When Chicago hosted the World’s Columbian Exhibition in 1893, visitors flocked by the thousands to see the novel industrial slaughterhouses on the city’s South Side, where the meat barons had devised the bloody “disassembly lines” where low-skilled laborers could kill and chop up hundreds of animals every day to create standardized cuts of meat for a growing urban customer base. (Upton Sinclair’s The Jungle would eventually expose the distasteful reality behind these guided and sanitized tours.)
The very notion of industrialized animal slaughter and farming is a thoroughly American construct. Just as has happened in China over the past few decades, in the U.S. the government has been responsible for pushing large-scale, industrial agriculture and facilitating business for big farmers.
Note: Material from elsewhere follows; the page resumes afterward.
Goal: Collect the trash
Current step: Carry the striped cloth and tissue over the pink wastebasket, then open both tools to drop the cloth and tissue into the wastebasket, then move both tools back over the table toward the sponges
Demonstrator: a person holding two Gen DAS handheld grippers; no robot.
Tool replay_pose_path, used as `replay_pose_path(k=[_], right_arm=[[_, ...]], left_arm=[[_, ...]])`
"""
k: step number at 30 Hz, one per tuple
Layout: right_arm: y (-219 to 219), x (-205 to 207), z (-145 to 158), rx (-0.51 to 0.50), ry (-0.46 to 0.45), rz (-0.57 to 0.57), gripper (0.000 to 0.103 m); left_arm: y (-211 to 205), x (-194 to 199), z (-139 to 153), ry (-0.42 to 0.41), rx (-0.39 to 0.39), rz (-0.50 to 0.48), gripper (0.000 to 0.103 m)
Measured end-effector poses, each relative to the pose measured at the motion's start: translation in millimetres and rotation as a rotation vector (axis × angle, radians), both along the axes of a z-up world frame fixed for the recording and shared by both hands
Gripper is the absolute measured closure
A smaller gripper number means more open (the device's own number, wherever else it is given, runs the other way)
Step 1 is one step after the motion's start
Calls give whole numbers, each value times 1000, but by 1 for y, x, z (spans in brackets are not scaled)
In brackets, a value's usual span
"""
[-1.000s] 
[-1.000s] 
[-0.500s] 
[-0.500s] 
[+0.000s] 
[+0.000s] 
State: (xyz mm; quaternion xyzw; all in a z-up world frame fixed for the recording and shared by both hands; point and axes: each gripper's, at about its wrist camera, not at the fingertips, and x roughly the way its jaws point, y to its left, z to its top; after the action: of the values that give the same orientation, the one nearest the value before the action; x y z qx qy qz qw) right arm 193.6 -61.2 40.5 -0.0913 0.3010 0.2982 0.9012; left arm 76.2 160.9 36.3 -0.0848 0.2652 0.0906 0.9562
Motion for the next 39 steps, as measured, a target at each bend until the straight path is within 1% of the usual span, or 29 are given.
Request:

It was the U.S. that pioneered not just industrial slaughter but also industrial farming, devising ways to maximize the profitability and efficiency of meat production, and allowing Americans to gorge on over 220 pounds of cheap meat each, every year. Modern factory farms in the U.S. are every bit as technologically advanced, if not more so, than Chinese ones, with animals’ genetics rewritten, diets recalibrated, and lives entirely synced to the beat of the market. The difference is that American meat factories, unlike Chinese ones, spread their activities among numerous single-story buildings. And they no longer welcome journalists and photographers—in fact, they prosecute those who expose their practices.
Today, about 98 percent of all animals raised for food in the U.S. come from factory farms. Entire states like Iowa have had their economies and geographies entirely reshaped to serve Big Pork, crushing small farms in the process. This trend, as the anthropologist Alex Blanchette detailed in his 2020 book, Porkopolis, has reshaped rural America, creating de facto factory towns built around industrial farming.
This comes with extensive externalities. Mass-scale hog production contributes to climate change through greenhouse gas emissions, including from the massive manure lagoons that store animals’ excrement. These pools also have a tendency to overflow, poisoning groundwater and killing off fish. Nor has the U.S. avoided animal disease, with outbreaks of PEDv and swine flu decimating pig populations. Meanwhile, the new meat barons run roughshod over American regulations and democracy, pushing for ag-gag laws that stifle whistleblowing, challenging public demands for improved animal welfare in court, stymying local democratic control over zoning, pushing for biogas projects to develop income streams for their methane-generating manure lagoons, strong-arming the government into keeping slaughterhouses open during Covid-19, and then denying workers and their families benefits and relying on legal exemptions to everything from child labor to bestiality laws to maximize their profits. The U.S. is, as a Food and Water Watch report bluntly puts it, a “factory farm nation.”
Much like the periodic Western critiques of China’s Yulin dog meat festival, outrage over the high-rise pig farms blends legitimate criticism with orientalist deflection. Any American reporting on China’s meat industry at this point ought to come with a caveat: While the rise of factory farming in China is indeed nightmarish, this should be an indictment not of China but of the noxious industrial-political model of animal production pioneered by the U.S. and now spreading globally. It is the what, not the where, that’s the problem. China’s factory farms should be seen by Western readers for what they are: a mirror to the horror of factory farming at home.